- Problem statement:
Go through the material under this sentence. Return every line holding "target".

- Data block:
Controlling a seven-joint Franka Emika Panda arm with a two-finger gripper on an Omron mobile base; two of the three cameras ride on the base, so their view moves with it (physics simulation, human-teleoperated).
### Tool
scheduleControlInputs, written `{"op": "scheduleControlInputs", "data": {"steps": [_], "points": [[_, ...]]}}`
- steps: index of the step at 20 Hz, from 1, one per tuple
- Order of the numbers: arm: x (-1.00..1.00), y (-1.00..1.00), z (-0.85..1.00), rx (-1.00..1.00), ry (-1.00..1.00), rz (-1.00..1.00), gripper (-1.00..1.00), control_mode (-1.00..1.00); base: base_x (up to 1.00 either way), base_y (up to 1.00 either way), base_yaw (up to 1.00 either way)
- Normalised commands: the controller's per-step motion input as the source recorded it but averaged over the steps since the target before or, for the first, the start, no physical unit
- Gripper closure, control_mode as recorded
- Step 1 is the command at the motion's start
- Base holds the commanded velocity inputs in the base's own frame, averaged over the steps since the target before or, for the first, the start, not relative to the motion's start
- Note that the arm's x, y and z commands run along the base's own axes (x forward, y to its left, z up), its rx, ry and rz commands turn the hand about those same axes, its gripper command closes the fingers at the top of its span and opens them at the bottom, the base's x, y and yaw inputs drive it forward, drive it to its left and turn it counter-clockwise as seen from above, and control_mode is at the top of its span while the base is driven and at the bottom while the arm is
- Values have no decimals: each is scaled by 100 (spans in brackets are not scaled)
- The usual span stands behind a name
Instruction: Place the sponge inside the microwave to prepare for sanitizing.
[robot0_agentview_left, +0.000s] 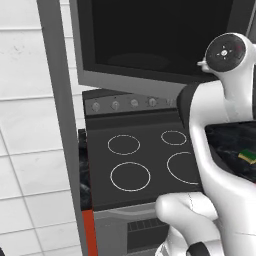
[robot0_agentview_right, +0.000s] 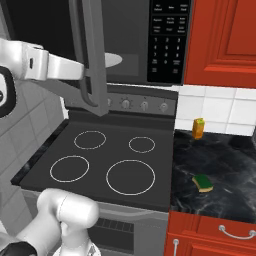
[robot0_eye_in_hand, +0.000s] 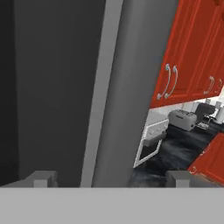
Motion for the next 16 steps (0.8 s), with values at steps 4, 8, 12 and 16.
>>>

- Answer for this exercise:
- Normalised commands: the controller's per-step motion input as the source recorded it but averaged over the steps since the target before or, for the first, the start, no physical unit
- Base holds the commanded velocity inputs in the base's own frame, averaged over the steps since the target before or, for the first, the start, not relative to the motion's start

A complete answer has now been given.